The issue is, there is still a server. Hot lambda invocations (invoking the function while the cloud provider has your runtime and code provisioned) can allow information leaking across lambda invocations, networks are still a thing, underlying operating systems change and you’re adding code dependencies.

From experience on several serverless projects, this is a checklist of security concerns to look out for on Serverless projects.

When the temporary is persistent

The /tmp directory is the only place you can write to disk on a Lambda function invocation. It’s useful to persist connections and optimize caching, but it does break the sandboxing concept of Lambda.

Issues can arise if any application data, meta-data or logs can be accessed by your (or injected) code. The best practice is to, like your parents always told you, cleanup after yourself.

Always remove any file written to the /tmp directory unless you are explicitly doing it to optimize performance and have considered all potential security risks.

Separation of Lambda Concerns

Separation of concerns is always a good way to win an architectural debate, and it’s sound advice. One of the advantages of running code in a cloud environment like AWS is the ability to lock down permissions based on roles. In AWS, IAM policies allow fine-grained permissions over resources.

If you’re building a large monolithic application in a container environment, policies don't help you as much as they could. If, on the other hand, you’re in a serverless environment and have broken down your application into fine-grained “micro-lambdas” that do one thing and do it well, then you can apply fine-grained policies that prevent your code (or third party code) accessing resources they shouldn’t.

Keep your Lambdas fine grained with a separation of concerns.

Don’t go wild with IAM

As discussed above, IAM is a powerful tool to lock down security. Serverless development is massively empowering to the development team in part because it allows them to work independently of a dedicated ops team. Spinning up new environments and microservices is easy. The risk is that badly configured IAM policies can leave lambdas open to doing things their (or third party) code should not be doing.

If we have the ability to send an email, should all lambdas in the project be able to send emails? Or run a machine learning model? Or access an RDS instance? Or call another Lambda?

Ensuring your IAM policies give the least privilege possible to perform a specific task will reduce the risk of it doing things it’s not supposed to be doing and mitigate the impact of such attacks. The simple version of this is preventing wildcards in roles and policies, but a more advanced version can be achieved. Cloudformation linters on generated cloudformation, a basic grep or Serverless Enterprise Safeguards can provide automated protection from basic over-privileging as part of your CI pipeline. On top of this training, code review and policy audits can provide a further quality assurance.

Ensure all IAM policies allow the least privileges needed to perform their task. Train your team on this principle and ensure basic checks are enforced on CI.

Gateway to Heaven

Don’t expose Lambda functions to the wider Internet unless strictly needed. If they are exposed, do not expose them for direct invocation, but put them behind an API Gateway.

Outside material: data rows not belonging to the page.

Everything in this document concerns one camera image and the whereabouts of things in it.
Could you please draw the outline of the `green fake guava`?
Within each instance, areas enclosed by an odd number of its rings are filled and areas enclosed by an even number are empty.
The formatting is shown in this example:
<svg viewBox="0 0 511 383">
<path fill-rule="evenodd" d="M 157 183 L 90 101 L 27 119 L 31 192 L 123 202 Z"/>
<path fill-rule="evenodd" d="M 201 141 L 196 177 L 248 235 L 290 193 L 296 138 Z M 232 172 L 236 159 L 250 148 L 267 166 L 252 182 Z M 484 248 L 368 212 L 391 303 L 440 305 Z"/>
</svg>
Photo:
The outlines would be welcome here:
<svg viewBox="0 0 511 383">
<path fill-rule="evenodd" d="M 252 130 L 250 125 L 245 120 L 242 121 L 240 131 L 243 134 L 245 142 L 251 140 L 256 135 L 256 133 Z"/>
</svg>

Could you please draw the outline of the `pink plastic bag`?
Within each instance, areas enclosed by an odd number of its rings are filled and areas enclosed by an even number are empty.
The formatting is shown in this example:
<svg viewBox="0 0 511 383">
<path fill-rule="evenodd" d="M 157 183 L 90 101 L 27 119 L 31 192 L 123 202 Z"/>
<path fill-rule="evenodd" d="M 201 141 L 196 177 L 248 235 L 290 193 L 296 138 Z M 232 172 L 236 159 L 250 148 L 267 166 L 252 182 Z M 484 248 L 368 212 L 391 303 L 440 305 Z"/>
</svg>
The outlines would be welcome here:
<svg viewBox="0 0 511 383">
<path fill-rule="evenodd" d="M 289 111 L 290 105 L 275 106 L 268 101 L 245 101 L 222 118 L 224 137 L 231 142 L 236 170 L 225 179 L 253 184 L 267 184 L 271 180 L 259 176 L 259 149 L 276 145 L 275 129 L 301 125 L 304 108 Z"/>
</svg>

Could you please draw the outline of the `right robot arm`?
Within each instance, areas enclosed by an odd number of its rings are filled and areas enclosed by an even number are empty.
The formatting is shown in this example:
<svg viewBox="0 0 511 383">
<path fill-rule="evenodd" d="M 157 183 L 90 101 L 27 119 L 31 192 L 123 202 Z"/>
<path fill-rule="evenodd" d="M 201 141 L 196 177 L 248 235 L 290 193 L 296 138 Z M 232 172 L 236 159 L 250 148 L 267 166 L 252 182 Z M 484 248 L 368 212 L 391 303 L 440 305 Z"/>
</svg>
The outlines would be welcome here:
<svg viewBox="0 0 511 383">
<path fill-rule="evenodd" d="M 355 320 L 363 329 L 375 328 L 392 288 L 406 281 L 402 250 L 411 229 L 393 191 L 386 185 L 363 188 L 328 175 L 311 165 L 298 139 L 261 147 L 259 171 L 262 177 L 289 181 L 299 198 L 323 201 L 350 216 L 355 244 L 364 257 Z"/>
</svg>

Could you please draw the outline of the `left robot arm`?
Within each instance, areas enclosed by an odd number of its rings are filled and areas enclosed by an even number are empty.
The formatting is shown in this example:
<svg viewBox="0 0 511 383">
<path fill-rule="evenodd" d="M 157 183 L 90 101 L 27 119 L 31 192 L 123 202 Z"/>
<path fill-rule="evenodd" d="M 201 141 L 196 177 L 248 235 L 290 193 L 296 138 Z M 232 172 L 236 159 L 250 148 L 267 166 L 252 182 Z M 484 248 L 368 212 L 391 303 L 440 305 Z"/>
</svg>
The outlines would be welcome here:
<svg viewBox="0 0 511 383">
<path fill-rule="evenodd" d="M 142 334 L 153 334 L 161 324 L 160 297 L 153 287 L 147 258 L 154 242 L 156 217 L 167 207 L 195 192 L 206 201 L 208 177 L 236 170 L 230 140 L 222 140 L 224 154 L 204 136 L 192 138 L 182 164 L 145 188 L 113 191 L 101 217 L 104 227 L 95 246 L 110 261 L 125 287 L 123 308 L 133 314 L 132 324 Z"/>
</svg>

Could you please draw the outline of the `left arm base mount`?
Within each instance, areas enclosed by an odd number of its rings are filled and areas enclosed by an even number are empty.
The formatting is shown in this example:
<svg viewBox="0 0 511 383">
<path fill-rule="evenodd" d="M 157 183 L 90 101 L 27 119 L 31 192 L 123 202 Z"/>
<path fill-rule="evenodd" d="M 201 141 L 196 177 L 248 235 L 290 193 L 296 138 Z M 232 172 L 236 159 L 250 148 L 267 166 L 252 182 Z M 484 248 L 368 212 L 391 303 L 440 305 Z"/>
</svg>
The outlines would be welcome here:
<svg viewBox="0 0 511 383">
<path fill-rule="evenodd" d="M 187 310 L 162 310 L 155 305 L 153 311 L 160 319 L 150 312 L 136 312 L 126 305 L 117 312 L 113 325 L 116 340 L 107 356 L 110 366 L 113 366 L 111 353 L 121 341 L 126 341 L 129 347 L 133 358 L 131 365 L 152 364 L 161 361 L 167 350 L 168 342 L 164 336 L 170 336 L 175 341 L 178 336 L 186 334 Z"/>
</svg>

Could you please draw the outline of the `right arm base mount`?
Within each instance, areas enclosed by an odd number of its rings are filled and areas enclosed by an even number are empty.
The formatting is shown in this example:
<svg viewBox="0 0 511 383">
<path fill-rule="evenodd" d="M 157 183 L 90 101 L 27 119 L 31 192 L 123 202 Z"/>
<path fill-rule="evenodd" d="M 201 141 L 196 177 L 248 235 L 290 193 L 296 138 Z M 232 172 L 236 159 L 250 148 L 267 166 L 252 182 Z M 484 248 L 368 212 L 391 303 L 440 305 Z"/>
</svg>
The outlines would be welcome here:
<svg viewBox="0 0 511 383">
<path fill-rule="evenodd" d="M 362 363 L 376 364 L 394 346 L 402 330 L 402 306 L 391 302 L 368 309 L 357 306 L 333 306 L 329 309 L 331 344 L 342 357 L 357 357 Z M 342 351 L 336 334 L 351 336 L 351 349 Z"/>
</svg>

API Gateways provide DDOS protection, rate limiting and simple integration with “Authentication as a Service” providers like Cognito or Okta.

Avoid exposing Lambda functions to the Internet and if exposed only allow invocation through API Gateway.

Know what’s happening

Logging is nothing new, but the flexibility, granularity and distributed nature of serverless architectures make observability more challenging. CloudWatch logging is the basic requirement, adding X-Ray is a must if lambda functions are chained or events are going through multiple services.

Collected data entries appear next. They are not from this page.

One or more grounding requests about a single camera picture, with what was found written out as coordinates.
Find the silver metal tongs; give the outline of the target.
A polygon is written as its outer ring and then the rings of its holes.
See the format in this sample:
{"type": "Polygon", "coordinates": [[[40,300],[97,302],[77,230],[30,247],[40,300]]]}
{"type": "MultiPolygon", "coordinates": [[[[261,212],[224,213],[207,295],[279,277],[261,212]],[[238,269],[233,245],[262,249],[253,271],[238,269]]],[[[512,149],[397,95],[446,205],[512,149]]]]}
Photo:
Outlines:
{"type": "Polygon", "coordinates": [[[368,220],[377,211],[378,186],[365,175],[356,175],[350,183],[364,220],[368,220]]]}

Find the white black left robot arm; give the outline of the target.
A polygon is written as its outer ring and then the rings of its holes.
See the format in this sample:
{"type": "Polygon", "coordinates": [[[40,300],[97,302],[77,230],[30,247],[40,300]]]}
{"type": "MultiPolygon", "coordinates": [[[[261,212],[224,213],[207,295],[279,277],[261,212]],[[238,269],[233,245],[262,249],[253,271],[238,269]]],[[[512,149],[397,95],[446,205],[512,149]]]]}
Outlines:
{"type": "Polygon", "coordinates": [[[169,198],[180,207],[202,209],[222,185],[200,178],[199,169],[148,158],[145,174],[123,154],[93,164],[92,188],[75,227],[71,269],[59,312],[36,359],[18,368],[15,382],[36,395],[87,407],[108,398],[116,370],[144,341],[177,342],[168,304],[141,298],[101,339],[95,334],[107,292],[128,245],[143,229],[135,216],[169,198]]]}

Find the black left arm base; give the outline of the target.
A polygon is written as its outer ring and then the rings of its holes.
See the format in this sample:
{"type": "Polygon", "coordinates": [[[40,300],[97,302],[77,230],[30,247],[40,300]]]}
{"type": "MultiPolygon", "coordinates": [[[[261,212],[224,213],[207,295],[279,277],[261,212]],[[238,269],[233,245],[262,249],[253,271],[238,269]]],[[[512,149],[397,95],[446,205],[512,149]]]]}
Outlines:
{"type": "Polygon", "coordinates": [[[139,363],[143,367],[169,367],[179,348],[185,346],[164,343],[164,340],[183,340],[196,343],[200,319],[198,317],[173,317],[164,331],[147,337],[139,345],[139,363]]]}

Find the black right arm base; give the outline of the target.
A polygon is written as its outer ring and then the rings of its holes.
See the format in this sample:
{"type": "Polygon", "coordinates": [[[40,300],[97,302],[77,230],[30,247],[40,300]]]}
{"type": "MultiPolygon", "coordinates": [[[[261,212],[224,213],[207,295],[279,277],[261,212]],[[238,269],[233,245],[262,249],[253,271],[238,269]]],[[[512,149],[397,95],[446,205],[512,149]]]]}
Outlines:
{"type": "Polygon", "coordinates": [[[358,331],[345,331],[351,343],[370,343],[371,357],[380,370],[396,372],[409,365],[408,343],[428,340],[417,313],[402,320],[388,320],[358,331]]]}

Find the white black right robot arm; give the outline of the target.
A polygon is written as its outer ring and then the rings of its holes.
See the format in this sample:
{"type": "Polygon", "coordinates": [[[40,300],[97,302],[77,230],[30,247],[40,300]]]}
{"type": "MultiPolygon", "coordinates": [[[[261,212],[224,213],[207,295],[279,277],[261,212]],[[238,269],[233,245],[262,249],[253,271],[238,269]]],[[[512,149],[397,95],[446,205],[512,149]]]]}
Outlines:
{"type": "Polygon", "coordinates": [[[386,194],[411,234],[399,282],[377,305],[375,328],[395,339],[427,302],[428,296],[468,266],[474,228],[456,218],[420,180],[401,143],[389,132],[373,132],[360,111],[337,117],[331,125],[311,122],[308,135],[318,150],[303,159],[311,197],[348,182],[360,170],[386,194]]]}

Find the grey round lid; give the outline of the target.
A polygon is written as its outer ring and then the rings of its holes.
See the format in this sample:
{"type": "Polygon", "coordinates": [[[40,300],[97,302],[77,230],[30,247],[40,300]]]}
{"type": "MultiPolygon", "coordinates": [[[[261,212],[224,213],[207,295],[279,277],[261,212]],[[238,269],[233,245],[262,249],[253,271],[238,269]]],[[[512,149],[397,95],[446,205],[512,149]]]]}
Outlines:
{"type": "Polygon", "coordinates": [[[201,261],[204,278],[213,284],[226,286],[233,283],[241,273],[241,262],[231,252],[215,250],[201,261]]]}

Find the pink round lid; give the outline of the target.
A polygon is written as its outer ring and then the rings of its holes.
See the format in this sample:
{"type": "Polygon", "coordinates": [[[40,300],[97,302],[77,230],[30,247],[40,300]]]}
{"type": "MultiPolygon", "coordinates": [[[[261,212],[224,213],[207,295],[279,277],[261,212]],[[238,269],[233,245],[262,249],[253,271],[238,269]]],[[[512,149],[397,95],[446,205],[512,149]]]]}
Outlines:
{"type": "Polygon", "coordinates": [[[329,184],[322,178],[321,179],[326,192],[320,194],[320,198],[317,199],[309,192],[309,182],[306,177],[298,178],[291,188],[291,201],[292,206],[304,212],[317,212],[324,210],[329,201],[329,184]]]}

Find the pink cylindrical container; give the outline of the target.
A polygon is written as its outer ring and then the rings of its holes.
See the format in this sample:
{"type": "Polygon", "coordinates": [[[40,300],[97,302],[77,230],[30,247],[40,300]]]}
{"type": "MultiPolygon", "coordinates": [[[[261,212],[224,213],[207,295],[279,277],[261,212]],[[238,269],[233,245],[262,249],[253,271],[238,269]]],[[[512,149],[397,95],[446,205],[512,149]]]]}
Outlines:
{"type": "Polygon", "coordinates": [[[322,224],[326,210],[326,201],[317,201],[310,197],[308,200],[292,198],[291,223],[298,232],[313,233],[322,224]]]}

On top of natively supported logging, several serverless specific logging providers have emerged. For example, Lumigo and Thundra are viable options to add extra observability and alerting.

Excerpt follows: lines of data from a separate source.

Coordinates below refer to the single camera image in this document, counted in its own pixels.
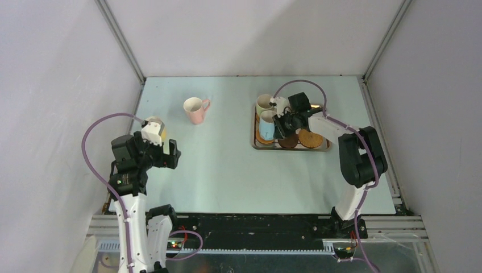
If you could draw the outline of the dark wood coaster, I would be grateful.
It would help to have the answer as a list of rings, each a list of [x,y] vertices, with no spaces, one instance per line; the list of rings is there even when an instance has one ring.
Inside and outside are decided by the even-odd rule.
[[[289,137],[278,140],[278,144],[282,148],[295,148],[298,145],[298,142],[299,142],[299,138],[297,134],[293,134]]]

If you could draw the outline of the blue mug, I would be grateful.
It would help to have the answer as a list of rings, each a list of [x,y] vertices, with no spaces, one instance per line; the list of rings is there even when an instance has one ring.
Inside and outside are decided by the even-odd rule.
[[[274,140],[273,133],[275,131],[275,125],[273,117],[276,115],[274,110],[267,110],[261,114],[259,122],[259,132],[263,139]]]

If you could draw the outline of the woven coaster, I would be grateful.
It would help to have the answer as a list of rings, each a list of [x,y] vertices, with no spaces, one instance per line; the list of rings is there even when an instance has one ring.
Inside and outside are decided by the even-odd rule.
[[[323,143],[323,136],[301,129],[298,132],[298,140],[306,148],[317,148]]]

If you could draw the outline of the green cup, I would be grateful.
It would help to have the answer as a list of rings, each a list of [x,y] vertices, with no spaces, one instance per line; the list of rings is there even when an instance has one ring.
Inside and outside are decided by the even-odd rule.
[[[261,114],[267,110],[273,110],[274,107],[270,104],[272,96],[270,94],[262,94],[256,100],[256,114],[261,117]]]

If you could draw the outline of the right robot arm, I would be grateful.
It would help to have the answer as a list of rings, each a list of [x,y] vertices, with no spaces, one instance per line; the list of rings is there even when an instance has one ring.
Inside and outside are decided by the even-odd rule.
[[[351,126],[332,117],[326,105],[314,107],[304,92],[271,98],[269,104],[276,111],[276,139],[305,130],[337,146],[340,171],[347,186],[334,206],[330,229],[336,237],[348,236],[358,224],[368,191],[378,186],[380,176],[388,169],[376,129]]]

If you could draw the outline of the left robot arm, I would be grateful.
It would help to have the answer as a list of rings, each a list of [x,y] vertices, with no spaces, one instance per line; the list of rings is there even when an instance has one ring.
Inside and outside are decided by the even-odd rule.
[[[167,244],[180,222],[172,205],[151,209],[147,203],[147,172],[152,167],[175,169],[181,156],[177,142],[169,140],[169,152],[161,144],[142,138],[140,132],[111,141],[117,172],[109,185],[119,224],[119,272],[167,272]]]

Taking this a step further, logging is something to consider when designing your architecture. Splitting functions so that logging is clear and recoverable can become key as your architecture and request load scales.

Basic logging is a given. Add onto this, X-Ray Logging and specialised third-party Serverless logging providers.

Don’t forget the basics

On the whole serverless changes a lot about how you build applications, but the fundamentals of security do not change. You still need to follow best practices when it comes to application code, access control and encryption…

Keep up to date the OWASP Top Ten and apply those that are relevant to your serverless architecture. There is now a Serverless OWASP Top Ten that is also worth keeping your team up to date with.

Keep applying basic security principles and use the OWASP Top Ten as your reference.

In Conclusion

Serverless architectures reduce a lot of the ops and patching work needed to ensure security and availability. That said, they also introduce new attack vectors that are not as well known, simplicity lets you get away without knowing how the underlying machine is working and security basics don’t go away.

The above principles are based on our team’s experience across serverless projects. Any comments, queries, and additions are more than welcome.